Top of Given information

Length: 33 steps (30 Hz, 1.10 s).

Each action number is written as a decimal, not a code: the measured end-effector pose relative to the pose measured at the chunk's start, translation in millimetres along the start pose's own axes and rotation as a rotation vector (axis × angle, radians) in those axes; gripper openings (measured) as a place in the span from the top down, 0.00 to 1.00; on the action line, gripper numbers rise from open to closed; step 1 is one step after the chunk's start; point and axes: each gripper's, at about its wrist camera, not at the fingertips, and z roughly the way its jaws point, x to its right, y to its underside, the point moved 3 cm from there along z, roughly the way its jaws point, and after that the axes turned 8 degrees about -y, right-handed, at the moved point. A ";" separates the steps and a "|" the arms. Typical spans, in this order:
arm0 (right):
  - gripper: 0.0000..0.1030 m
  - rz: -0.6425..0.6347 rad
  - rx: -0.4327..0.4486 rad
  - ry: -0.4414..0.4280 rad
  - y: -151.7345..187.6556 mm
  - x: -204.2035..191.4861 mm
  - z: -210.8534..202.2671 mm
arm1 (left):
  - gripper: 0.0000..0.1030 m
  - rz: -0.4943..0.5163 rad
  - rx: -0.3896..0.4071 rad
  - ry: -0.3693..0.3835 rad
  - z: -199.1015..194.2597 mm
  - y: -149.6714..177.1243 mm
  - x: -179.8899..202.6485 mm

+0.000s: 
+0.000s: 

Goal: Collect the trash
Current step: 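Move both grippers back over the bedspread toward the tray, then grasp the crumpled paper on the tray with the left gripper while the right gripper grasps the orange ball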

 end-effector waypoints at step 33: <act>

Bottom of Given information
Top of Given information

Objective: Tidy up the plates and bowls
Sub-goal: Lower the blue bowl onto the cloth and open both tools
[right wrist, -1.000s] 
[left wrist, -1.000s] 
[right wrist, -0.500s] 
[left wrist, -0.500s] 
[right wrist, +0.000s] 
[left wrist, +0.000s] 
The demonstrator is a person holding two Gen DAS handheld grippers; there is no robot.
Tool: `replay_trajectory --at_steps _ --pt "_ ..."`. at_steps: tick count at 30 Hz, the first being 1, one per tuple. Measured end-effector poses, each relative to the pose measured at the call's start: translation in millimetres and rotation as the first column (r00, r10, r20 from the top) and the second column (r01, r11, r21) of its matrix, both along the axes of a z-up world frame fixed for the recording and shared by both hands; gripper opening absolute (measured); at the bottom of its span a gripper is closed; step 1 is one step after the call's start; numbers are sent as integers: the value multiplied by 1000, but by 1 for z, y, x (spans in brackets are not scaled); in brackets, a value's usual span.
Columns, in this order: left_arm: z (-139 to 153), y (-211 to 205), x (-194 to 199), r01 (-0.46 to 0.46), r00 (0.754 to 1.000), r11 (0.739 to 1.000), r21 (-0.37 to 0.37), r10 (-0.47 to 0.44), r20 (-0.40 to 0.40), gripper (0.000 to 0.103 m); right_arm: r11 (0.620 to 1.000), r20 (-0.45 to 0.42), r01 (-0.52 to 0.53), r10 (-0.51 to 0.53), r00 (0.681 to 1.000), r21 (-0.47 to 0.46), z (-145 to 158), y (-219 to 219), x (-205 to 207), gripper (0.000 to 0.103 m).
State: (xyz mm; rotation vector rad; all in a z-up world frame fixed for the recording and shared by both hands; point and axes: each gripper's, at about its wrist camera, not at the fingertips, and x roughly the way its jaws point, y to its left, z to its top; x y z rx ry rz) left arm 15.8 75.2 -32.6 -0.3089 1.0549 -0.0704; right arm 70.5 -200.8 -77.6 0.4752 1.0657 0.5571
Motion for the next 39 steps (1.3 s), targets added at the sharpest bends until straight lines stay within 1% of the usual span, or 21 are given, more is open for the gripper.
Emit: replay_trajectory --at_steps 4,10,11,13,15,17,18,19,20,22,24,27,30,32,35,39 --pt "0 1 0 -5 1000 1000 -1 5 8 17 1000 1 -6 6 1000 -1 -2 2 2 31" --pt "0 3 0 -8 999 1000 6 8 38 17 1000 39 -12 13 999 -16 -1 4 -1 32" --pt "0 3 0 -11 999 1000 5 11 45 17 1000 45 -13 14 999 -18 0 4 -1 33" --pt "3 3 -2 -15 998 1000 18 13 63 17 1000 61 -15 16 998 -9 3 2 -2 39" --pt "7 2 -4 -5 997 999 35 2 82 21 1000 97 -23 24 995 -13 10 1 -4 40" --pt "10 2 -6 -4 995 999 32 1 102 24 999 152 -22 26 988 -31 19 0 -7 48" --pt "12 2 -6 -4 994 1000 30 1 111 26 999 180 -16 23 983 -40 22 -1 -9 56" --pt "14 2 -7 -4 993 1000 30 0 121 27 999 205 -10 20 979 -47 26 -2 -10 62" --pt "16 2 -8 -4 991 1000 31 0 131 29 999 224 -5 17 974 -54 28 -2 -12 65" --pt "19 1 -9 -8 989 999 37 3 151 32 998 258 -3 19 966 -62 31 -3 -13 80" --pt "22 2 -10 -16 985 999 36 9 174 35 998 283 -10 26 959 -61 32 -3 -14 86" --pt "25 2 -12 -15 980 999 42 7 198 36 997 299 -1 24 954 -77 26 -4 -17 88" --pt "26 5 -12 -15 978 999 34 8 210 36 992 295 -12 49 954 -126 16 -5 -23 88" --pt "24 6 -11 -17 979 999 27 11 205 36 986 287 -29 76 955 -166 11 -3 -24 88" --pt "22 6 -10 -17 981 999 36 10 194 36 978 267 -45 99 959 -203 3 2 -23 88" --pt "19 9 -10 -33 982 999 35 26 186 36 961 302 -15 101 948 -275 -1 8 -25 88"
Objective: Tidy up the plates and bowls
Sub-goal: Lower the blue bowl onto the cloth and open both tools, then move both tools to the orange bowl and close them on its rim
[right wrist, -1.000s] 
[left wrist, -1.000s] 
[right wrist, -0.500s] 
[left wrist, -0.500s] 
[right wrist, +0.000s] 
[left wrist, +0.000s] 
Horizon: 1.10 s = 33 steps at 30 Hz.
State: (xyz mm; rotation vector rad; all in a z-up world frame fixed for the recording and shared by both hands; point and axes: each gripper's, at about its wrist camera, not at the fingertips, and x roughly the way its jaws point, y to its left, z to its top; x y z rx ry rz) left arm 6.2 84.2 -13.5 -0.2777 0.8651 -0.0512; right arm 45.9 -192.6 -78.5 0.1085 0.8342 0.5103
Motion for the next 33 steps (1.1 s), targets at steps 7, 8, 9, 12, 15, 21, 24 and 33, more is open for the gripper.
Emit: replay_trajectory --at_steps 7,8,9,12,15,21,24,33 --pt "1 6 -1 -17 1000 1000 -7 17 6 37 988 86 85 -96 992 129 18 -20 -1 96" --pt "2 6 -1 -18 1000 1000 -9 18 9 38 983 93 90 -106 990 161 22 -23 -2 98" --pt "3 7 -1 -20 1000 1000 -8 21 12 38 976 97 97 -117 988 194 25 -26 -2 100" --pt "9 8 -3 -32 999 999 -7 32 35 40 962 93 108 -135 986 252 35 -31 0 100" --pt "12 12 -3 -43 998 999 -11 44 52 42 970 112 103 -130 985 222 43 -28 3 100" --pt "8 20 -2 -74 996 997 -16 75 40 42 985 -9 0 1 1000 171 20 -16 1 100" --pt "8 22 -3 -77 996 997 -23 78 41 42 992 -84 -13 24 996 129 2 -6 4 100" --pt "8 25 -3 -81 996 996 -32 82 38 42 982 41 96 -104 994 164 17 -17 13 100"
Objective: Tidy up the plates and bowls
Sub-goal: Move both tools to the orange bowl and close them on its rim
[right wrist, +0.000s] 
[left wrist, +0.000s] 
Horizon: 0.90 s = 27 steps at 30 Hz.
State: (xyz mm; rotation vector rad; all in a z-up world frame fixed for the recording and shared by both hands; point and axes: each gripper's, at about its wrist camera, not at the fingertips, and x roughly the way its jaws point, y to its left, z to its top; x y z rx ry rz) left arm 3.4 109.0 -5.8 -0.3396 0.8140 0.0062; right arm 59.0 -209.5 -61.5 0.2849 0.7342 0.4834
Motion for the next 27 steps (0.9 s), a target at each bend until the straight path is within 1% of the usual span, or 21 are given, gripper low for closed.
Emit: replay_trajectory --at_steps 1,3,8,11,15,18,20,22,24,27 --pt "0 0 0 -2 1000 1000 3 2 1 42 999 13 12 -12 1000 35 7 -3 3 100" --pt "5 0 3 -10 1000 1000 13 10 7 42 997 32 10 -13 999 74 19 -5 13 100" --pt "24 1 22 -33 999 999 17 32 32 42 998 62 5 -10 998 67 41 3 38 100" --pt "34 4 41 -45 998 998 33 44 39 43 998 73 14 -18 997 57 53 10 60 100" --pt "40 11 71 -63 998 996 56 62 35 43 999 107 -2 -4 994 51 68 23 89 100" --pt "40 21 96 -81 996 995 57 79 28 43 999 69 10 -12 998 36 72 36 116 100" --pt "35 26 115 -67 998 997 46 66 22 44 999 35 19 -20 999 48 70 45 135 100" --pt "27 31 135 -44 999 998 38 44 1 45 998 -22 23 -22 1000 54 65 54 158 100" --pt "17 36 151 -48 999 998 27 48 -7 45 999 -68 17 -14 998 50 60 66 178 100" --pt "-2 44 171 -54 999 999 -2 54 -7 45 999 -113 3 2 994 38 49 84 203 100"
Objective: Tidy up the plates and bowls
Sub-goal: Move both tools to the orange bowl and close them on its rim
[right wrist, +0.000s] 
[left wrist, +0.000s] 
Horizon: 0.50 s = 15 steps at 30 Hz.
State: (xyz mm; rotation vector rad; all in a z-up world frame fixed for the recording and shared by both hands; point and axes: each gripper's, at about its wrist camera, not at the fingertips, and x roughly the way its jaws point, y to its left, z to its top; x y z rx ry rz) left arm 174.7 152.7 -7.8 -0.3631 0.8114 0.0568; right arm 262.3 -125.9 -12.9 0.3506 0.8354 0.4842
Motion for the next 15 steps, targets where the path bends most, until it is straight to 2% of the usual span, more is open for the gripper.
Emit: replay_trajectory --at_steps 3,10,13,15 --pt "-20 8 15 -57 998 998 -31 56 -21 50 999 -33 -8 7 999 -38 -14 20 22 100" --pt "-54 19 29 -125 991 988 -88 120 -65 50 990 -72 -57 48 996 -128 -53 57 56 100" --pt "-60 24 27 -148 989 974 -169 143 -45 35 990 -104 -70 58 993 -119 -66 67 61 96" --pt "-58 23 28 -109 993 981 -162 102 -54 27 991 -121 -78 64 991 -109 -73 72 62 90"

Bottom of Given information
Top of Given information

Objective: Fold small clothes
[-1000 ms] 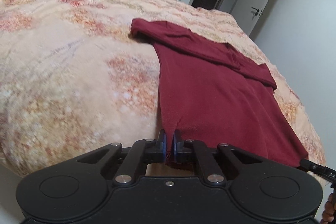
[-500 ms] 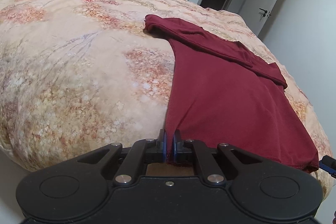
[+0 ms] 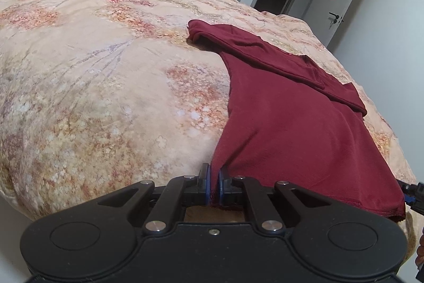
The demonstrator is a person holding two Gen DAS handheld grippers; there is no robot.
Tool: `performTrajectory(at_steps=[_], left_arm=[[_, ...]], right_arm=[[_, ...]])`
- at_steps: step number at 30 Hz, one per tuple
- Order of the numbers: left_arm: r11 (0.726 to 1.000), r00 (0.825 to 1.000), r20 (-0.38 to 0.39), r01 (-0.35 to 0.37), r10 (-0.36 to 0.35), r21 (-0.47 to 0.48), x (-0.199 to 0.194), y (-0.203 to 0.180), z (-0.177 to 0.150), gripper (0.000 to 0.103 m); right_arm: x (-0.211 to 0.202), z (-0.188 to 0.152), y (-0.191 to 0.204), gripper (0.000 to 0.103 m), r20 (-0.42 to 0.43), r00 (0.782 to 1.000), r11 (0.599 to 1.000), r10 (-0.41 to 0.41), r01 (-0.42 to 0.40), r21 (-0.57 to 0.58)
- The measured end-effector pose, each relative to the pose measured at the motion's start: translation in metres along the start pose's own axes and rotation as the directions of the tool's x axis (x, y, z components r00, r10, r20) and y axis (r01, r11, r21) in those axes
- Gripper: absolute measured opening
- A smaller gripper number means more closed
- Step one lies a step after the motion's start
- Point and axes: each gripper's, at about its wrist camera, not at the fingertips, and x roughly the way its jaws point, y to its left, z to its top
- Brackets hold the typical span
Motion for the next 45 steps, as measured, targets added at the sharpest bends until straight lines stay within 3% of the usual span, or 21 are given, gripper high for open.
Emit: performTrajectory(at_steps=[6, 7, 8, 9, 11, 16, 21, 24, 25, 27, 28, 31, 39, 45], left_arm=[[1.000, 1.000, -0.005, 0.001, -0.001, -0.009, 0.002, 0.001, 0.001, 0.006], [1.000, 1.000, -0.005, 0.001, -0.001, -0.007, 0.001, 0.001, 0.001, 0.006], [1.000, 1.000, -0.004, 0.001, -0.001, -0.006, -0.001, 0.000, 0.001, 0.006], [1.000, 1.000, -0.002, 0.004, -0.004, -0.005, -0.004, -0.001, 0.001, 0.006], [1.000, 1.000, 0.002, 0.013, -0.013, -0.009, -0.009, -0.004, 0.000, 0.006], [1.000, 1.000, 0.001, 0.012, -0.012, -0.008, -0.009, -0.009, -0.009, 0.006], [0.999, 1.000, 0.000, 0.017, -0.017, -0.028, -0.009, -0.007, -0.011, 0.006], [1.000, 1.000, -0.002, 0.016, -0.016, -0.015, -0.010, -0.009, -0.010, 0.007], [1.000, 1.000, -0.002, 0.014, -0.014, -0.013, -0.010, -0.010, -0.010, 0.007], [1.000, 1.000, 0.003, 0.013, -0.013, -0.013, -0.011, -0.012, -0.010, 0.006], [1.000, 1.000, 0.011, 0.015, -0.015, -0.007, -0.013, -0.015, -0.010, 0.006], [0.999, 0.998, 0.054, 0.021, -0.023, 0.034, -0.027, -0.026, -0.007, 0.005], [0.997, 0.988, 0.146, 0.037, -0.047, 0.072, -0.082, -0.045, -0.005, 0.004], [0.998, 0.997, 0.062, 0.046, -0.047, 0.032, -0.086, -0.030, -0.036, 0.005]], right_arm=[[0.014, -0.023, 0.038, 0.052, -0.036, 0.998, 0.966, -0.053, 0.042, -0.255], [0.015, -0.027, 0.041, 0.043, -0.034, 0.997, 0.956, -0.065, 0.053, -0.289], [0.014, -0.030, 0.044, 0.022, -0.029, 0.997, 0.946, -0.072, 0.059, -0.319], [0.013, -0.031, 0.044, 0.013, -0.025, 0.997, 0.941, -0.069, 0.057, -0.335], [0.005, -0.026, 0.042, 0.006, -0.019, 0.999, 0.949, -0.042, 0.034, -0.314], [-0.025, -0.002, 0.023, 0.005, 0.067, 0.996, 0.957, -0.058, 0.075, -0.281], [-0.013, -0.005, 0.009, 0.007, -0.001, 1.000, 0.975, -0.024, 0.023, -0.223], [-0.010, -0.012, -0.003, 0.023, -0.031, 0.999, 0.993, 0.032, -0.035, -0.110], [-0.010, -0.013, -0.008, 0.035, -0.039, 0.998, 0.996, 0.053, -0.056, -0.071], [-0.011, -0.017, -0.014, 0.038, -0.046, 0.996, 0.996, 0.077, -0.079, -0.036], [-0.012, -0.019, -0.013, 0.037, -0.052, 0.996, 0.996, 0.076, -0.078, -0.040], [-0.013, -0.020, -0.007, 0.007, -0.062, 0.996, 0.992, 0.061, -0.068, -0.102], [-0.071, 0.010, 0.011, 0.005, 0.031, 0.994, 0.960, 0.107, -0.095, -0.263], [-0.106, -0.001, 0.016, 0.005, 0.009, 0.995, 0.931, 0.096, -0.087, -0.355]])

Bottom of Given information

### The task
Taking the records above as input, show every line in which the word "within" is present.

### Solved problem
Motion for the next 39 steps (1.3 s), targets added at the sharpest bends until straight lines stay within 1% of the usual span, or 21 are given, more is open for the gripper.
Motion for the next 27 steps (0.9 s), a target at each bend until the straight path is within 1% of the usual span, or 21 are given, gripper low for closed.
Motion for the next 45 steps, as measured, targets added at the sharpest bends until straight lines stay within 3% of the usual span, or 21 are given, gripper high for open.

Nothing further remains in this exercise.